L'agriculture représente 23% du PIB et emploie 75% de la main-d'œuvre. Dans l'agriculture, la production d'arachides occupe 5,3% du PIB, les autres cultures 8,3%, l'élevage 4,4%, la pêche 1,8%, et la sylviculture 0,5%.

 

 L'industrie représente 12% du PIB ,  le secteur de la fabrication 6%, un chiffre faible qui s'explique par la dépendance exclusive du secteur aux activités agricoles par exemple, le traitement des arachides, les boulangeries, les brasseries, les tanneries.

 

 Les autres activités de fabrication incluent le savon, les boissons non alcoolisées et l'habillement.
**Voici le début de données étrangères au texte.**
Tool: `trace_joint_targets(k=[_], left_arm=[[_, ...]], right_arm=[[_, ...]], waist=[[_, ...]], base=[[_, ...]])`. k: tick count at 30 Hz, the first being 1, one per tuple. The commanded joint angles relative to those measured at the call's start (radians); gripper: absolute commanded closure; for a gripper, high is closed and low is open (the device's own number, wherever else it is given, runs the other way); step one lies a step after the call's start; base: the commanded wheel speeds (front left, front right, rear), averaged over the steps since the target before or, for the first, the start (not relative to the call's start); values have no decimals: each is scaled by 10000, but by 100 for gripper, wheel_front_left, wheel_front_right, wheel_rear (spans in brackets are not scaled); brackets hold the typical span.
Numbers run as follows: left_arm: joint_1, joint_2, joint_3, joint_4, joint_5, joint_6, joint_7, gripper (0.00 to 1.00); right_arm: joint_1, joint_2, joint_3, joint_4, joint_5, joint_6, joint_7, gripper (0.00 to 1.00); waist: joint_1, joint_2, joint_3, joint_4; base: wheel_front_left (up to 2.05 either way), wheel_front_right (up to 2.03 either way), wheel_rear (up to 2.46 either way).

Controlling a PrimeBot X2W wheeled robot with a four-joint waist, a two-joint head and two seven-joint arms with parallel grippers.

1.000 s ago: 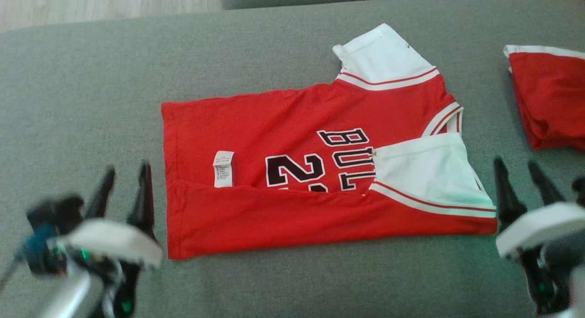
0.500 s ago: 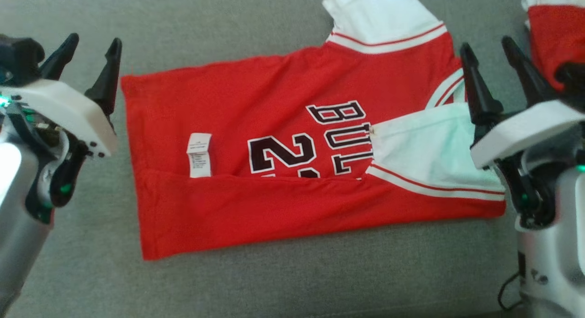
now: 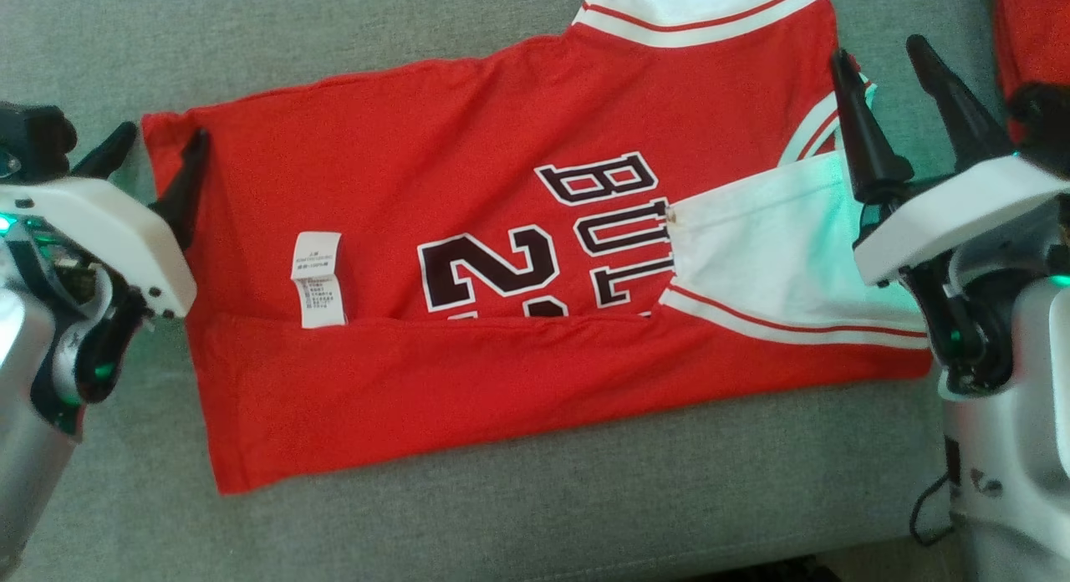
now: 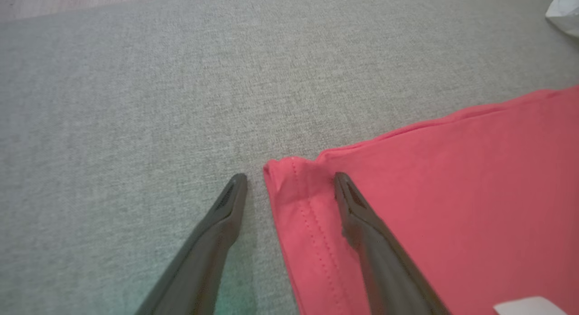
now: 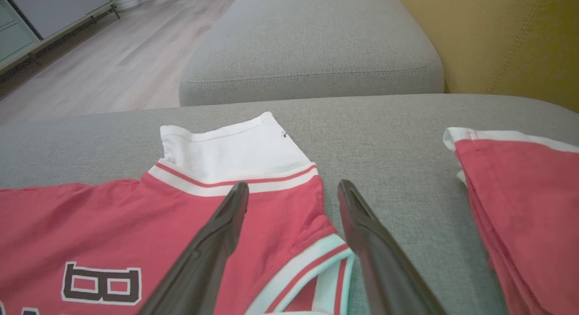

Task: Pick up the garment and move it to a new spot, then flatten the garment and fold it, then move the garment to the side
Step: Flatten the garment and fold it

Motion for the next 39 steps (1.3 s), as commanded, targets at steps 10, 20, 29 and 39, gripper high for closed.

Le secteur tertiaire représente 19% du PIB.

 

En 1999 le Royaume-Uni et d'autres pays européens étaient les marchés d'exportation principaux de la Gambie, représentant 86% du total ,  suivis par l'Asie avec 14% , puis par des sous-régions africaines, incluant le Sénégal, la Guinée-Bissau et le Ghana, avec 8%

 

 Le Royaume-Uni et les autres pays d'Europe , à savoir l'Allemagne, la France, les Pays-Bas et la Belgique - étaient les sources principales d'imports, représentant 60% du total des importations, suivis par l'Asie avec 23%, la Côte d'Ivoire et d'autres pays africains avec 17%. La Gambie signale que 11% de ses exportations vont aux É.-U. et que 14% en proviennent.

 

Agriculture

 

Cultures vivrières, riz, mil, sorgho, maïs, manioc, fruits et légumes

 

Cultures d'exportation, arachide , 50% des terres cultivées , sésame

 

L'autosuffisance alimentaire de la Gambie n'est pas assurée et fluctue grandement d'une année à l'autre, en raison de l'irrégularité des précipitations. Le pays recourt fréquemment aux importation et à l’aide alimentaire.

 

 Démographie

 

La Gambie est densément peuplée , 124 habitants / km² en moyenne en 2001, pour un total de 1 411 205. Plus de 63 % de la population est rurale.

 La croissance démographique et l’urbanisation sont élevées , respectivement 3,77 % et 8 % pour la capitale, Banjul.